_Task statement:_ Omit all pictures, then repeat the listing exactly.

_Source material:_
·····

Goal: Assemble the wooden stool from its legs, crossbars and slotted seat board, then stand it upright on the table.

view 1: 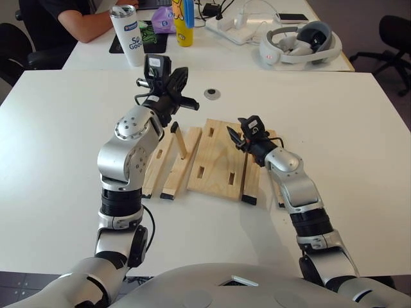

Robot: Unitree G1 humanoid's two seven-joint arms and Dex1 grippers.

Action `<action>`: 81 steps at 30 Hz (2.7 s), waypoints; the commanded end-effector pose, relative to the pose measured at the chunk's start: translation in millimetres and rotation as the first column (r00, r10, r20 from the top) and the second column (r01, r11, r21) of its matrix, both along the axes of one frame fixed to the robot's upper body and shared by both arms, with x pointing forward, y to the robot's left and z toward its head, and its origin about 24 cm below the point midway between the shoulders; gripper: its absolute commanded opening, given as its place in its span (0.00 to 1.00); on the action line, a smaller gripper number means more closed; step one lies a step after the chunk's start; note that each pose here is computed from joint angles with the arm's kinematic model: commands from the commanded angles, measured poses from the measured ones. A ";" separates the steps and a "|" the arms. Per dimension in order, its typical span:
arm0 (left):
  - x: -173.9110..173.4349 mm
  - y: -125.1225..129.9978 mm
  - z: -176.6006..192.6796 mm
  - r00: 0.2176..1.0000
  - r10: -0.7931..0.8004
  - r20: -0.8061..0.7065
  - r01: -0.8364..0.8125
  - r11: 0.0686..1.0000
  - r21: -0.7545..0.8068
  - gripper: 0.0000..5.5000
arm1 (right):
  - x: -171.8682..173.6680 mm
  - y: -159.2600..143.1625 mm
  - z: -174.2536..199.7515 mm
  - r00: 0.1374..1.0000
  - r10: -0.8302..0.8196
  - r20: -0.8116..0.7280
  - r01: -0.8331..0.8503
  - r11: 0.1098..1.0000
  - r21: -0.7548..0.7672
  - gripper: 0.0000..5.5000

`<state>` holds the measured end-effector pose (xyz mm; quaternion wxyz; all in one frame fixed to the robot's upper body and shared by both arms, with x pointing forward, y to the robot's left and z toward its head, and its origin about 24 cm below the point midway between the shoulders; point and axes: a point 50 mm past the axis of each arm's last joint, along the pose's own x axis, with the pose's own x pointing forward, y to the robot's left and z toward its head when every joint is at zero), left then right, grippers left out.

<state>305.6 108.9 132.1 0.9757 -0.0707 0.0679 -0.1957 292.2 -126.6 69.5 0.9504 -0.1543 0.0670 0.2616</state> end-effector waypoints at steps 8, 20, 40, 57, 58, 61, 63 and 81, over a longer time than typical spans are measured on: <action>-3.8 -8.5 -9.4 0.999 -0.014 -0.033 0.016 0.999 0.043 0.00 | 3.9 7.9 5.1 0.999 0.035 0.013 -0.035 0.999 -0.004 0.38; -13.5 -7.7 97.3 0.902 0.035 0.431 -0.051 0.998 0.026 0.00 | 4.3 5.3 4.6 0.999 0.028 0.016 -0.028 1.000 -0.008 0.38; -5.8 -3.3 27.2 0.989 0.051 0.139 -0.055 0.998 0.030 0.00 | 3.5 14.8 7.9 0.998 0.062 0.015 -0.062 0.998 0.003 0.38; -76.8 76.4 15.4 0.972 -0.057 -0.228 0.112 0.965 0.239 0.34 | -15.7 -26.2 5.5 0.979 -0.202 0.035 0.200 0.979 0.046 0.38; -80.0 76.3 13.4 0.964 -0.068 -0.257 0.132 0.962 0.239 0.37 | -15.6 -29.6 7.2 0.973 -0.228 0.041 0.226 0.973 0.053 0.38; -85.4 74.8 9.5 0.939 -0.101 -0.327 0.189 0.950 0.250 0.44 | -13.0 -39.9 15.9 0.948 -0.306 0.086 0.301 0.951 0.072 0.38; -87.4 70.4 8.0 0.923 -0.136 -0.359 0.234 0.940 0.247 0.50 | -11.9 -48.9 22.2 0.921 -0.372 0.119 0.363 0.927 0.090 0.38; -107.1 30.0 -48.5 0.874 -0.063 -0.483 0.180 0.963 0.199 0.58 | 4.1 -47.2 40.0 0.919 -0.363 0.155 0.346 0.930 0.126 0.38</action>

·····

_Output for this exercise:_
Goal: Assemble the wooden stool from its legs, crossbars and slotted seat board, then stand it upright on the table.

view 1: 

Robot: Unitree G1 humanoid's two seven-joint arms and Dex1 grippers.

Action `<action>`: 81 steps at 30 Hz (2.7 s), waypoints; the commanded end-effector pose, relative to the pose measured at the chunk's start: translation in millimetres and rotation as the first column (r00, r10, r20 from the top) and the second column (r01, r11, r21) of its matrix, both along the axes of one frame fixed to the robot's upper body and shared by both arms, with x pointing forward, y to the robot's left and z toward its head, and its origin about 24 cm below the point midway between the shoulders; gripper: its absolute commanded opening, given as its place in its span (0.00 to 1.00); on the action line, a smaller gripper number means more closed; step one lies a step after the chunk's start; note that each pose here is computed from joint angles with the arm's kinematic model: commands from the commanded angles, measured poses from the measured ones. A ";" separates the steps and a "|" the arms. Per dimension in order, its typical span:
arm0 (left):
  - x: -173.9110..173.4349 mm
  - y: -125.1225..129.9978 mm
  - z: -176.6006..192.6796 mm
  - r00: 0.2176..1.0000
  - r10: -0.7931..0.8004
  - r20: -0.8061..0.7065
  - r01: -0.8364..0.8125
  - r11: 0.0686..1.0000
  - r21: -0.7545..0.8068
  - gripper: 0.0000..5.5000
arm1 (right):
  - x: -171.8682..173.6680 mm
  - y: -159.2600..143.1625 mm
  - z: -174.2536..199.7515 mm
  - r00: 0.1374..1.0000
  - r10: -0.8302..0.8196
  - r20: -0.8116..0.7280
  - r01: -0.8331..0.8503
  - r11: 0.1098..1.0000
  - r21: -0.7548..0.7672
  - gripper: 0.0000..5.5000

`<state>` holds the measured end-effector pose (xyz mm; quaternion wxyz; all in one frame fixed to the robot's upper body and shared by both arms, with x pointing forward, y to the robot's left and z toward its head, and its origin about 24 cm below the point midway between the shoulders; point and axes: a point 50 mm past the axis of each arm's last joint, along the pose's own x axis, with the pose's own x pointing forward, y to the robot's left and z toward its head when every joint is at zero), left then right, grippers left out.

<state>305.6 108.9 132.1 0.9757 -0.0707 0.0679 -0.1957 292.2 -126.6 69.5 0.9504 -0.1543 0.0670 0.2616</state> end-effector waypoints at steps 8, 20, 40, 57, 58, 61, 63 and 81, over a longer time than typical spans are measured on: <action>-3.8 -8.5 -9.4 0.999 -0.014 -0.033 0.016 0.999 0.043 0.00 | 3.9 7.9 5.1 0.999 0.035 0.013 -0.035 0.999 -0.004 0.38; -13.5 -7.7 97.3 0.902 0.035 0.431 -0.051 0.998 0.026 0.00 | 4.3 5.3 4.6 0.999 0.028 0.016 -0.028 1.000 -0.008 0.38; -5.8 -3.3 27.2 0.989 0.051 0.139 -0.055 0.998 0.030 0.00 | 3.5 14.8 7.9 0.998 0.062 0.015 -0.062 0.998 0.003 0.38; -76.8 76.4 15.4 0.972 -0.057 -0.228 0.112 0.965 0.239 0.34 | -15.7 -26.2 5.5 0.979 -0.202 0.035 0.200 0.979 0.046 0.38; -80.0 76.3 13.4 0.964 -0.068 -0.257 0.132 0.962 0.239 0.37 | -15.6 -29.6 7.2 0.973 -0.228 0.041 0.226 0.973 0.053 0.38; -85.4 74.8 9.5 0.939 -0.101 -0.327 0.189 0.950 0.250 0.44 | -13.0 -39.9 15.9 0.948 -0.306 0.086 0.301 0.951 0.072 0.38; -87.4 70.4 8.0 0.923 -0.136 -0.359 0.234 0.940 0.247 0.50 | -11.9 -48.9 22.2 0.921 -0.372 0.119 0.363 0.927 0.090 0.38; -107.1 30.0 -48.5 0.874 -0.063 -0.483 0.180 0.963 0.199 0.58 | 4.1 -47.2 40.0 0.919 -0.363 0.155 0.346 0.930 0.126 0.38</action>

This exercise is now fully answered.